Long before the 1997 general election Blair and other senior members of the Labour Party began to woo Murdoch. They believed that it was impossible to gain office without this support. Moreover Murdoch was the personal embodiment of the big business layers to which New Labour was oriented. He was 'Mr International Capital'. If he could be persuaded that News International had nothing to fear from a Labour government, others would surely follow.

Blair told Murdoch that his considerable media interests in Britain would face a low-tax pro-business regime and would also be free from government regulation. This was a crucial consideration. As well as the Sun, the Times, the Sunday Times and News of the World, Murdoch's Sky television network has a dominant share of both the satellite and cable market. News International has also made a big push into Internet service provision and is determined to establish hegemony over the newly created digital broadcasting systems. Even under the Tories there were calls to regulate Murdoch's activities under anti-monopoly legislation.

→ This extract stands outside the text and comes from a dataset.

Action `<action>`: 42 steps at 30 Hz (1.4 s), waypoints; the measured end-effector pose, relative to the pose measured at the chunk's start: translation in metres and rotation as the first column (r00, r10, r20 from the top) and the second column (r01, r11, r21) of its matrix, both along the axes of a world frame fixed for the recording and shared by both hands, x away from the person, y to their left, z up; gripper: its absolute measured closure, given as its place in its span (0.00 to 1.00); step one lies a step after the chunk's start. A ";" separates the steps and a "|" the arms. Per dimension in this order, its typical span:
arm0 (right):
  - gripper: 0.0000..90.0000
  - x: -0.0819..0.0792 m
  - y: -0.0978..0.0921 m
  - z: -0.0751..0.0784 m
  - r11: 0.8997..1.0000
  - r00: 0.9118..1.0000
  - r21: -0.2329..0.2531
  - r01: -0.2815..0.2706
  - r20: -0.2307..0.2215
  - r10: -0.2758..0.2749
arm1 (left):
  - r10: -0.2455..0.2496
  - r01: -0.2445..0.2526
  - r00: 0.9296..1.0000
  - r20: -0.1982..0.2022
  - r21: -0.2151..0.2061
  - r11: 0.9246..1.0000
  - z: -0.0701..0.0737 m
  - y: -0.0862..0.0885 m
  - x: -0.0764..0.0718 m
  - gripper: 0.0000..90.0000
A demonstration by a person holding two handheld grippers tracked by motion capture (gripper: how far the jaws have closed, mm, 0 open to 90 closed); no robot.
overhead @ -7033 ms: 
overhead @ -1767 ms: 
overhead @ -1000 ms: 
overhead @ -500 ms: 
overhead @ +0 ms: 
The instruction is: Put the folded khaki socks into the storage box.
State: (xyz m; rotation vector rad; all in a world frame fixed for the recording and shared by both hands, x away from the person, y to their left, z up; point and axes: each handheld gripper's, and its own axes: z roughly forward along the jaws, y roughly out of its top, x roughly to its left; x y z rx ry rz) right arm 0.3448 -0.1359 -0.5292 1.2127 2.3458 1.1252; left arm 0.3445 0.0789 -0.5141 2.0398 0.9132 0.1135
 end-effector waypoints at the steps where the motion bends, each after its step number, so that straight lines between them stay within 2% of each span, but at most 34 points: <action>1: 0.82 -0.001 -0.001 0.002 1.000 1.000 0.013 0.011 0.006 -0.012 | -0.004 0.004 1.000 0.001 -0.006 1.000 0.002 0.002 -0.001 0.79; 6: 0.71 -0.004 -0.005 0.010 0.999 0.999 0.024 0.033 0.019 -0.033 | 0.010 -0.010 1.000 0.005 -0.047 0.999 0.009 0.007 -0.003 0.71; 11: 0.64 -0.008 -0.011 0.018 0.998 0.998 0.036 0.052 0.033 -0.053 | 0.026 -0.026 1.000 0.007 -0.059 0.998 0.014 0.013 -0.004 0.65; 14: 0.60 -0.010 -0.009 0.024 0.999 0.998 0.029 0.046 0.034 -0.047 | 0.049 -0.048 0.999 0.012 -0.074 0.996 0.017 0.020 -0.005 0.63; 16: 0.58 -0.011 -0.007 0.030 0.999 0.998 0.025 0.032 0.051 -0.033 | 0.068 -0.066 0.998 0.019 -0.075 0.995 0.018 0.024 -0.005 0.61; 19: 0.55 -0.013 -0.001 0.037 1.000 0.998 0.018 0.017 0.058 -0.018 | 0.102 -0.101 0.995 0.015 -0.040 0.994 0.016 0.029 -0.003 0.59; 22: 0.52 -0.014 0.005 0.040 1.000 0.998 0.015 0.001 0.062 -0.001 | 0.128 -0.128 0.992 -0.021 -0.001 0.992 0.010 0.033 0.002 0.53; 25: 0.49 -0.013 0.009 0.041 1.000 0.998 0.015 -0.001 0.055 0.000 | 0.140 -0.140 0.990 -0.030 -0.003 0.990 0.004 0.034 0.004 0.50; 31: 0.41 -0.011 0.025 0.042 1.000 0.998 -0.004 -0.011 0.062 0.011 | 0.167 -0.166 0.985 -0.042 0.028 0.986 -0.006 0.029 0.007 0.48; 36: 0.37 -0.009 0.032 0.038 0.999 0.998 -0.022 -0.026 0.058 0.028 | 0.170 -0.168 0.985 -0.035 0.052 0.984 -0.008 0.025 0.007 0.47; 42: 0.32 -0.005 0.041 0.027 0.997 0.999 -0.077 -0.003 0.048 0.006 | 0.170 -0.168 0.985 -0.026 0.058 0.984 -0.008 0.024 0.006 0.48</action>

Murdoch was convinced he would be well served by a Labour government. Since then he has, in general, backed Blair to the hilt and continues to do so. Blair has even issued policy statements through exclusive columns in the Sun and the News of the World. The most Murdoch would want to achieve out of an attack on Blair at the present time is to warn him that the interests of News International should not be ignored. That is why, even before the anti-gay campaign was abandoned, it stopped far short of what Murdoch's press did against the Tories in their last year in office. After Parris outed Peter Mandelson, for instance, the October 28 edition of the Sun ran an op-ed piece which said, 'Mandelson is gay. He also has a brilliant mind. He is also a talented politician. And it is also true that times have changed. The British people will not turn on Mandelson because he is gay. We say to Mandelson: Tell the truth. You will win respect for your honesty.'

The Blair government has made good its pre-election pledge to Murdoch. It has functioned as an instrument of the major corporations, while imposing one attack after another on working people. It has, moreover, been anxious not to allow recent difficulties to sour relations. No official protest was ever made to the Sun over its coverage, and the ministers at the centre of the scandals refused to raise objections with the Press Complaints Commission. When asked whether News International's activities justified the introduction of a 'Privacy Bill' to safeguard against media intrusion, ministers repeatedly stressed their continued desire for press self-regulation.

Another factor in News International's decision to abandon its gay-bashing campaign must have been the inability of the Sun to whip up any popular support for it. Working people, including the Sun 's own readers, proved far more tolerant regarding sexual orientation than they were given credit by press and politicians alike. A Guardian/ICM poll reported that 56 percent of respondents thought being openly gay was morally acceptable, as against only 36 percent who did not. The trend was even more marked amongst younger people aged 25-34, where the figures recorded were 61 to 28 percent.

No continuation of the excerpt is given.